Goal of the exercise >> Reprint the listing. Every line must match the original exactly.

Given data >>
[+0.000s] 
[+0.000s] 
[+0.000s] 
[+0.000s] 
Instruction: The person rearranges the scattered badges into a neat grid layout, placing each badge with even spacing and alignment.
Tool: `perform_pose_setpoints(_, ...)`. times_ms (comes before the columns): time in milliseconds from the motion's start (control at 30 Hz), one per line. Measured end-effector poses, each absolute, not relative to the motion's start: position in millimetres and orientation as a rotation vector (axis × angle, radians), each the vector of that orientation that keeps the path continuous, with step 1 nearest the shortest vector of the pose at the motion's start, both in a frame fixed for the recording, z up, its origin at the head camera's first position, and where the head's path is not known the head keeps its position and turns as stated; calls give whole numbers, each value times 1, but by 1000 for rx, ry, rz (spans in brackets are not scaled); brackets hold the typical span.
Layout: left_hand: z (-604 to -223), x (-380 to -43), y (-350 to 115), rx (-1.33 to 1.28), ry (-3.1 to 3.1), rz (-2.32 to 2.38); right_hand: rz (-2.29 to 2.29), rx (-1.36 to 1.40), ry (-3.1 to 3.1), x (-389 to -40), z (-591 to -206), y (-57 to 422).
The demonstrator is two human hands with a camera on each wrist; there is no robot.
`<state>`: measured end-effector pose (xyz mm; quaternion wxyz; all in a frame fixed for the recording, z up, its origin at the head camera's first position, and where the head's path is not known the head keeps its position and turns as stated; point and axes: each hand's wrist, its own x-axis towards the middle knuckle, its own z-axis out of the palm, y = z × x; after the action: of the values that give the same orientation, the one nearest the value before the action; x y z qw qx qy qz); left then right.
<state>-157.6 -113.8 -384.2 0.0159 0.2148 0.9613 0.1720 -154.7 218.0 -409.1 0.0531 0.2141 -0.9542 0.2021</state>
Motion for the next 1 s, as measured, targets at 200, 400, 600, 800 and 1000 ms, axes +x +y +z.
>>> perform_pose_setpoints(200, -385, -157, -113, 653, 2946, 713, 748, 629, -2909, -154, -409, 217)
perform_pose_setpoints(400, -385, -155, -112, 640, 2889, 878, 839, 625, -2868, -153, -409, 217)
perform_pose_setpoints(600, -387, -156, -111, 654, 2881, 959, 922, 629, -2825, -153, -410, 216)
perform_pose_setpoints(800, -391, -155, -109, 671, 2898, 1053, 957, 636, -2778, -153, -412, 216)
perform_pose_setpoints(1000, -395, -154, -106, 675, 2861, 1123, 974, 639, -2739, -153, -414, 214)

Solution for this problem >>
[+0.000s] 
[+0.000s] 
[+0.000s] 
[+0.000s] 
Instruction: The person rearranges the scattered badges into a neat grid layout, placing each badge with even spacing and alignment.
Tool: `perform_pose_setpoints(_, ...)`. times_ms (comes before the columns): time in milliseconds from the motion's start (control at 30 Hz), one per line. Measured end-effector poses, each absolute, not relative to the motion's start: position in millimetres and orientation as a rotation vector (axis × angle, radians), each the vector of that orientation that keeps the path continuous, with step 1 nearest the shortest vector of the pose at the motion's start, both in a frame fixed for the recording, z up, its origin at the head camera's first position, and where the head's path is not known the head keeps its position and turns as stated; calls give whole numbers, each value times 1, but by 1000 for rx, ry, rz (spans in brackets are not scaled); brackets hold the typical span.
Layout: left_hand: z (-604 to -223), x (-380 to -43), y (-350 to 115), rx (-1.33 to 1.28), ry (-3.1 to 3.1), rz (-2.32 to 2.38); right_hand: rz (-2.29 to 2.29), rx (-1.36 to 1.40), ry (-3.1 to 3.1), x (-389 to -40), z (-591 to -206), y (-57 to 422).
The demonstrator is two human hands with a camera on each wrist; there is no robot.
`<state>`: measured end-effector pose (xyz mm; quaternion wxyz; all in a frame fixed for the recording, z up, its origin at the head camera's first position, and where the head's path is not known the head keeps its position and turns as stated; point and axes: each hand's wrist, its own x-axis towards the middle knuckle, its own z-axis out of the palm, y = z × x; after the action: of the values that give the same orientation, the one nearest the value before the action; x y z qw qx qy qz); left then right.
<state>-157.6 -113.8 -384.2 0.0159 0.2148 0.9613 0.1720 -154.7 218.0 -409.1 0.0531 0.2141 -0.9542 0.2021</state>
Motion for the next 1 s, as measured, targets at 200, 400, 600, 800 and 1000 ms, axes +x +y +z.
>>> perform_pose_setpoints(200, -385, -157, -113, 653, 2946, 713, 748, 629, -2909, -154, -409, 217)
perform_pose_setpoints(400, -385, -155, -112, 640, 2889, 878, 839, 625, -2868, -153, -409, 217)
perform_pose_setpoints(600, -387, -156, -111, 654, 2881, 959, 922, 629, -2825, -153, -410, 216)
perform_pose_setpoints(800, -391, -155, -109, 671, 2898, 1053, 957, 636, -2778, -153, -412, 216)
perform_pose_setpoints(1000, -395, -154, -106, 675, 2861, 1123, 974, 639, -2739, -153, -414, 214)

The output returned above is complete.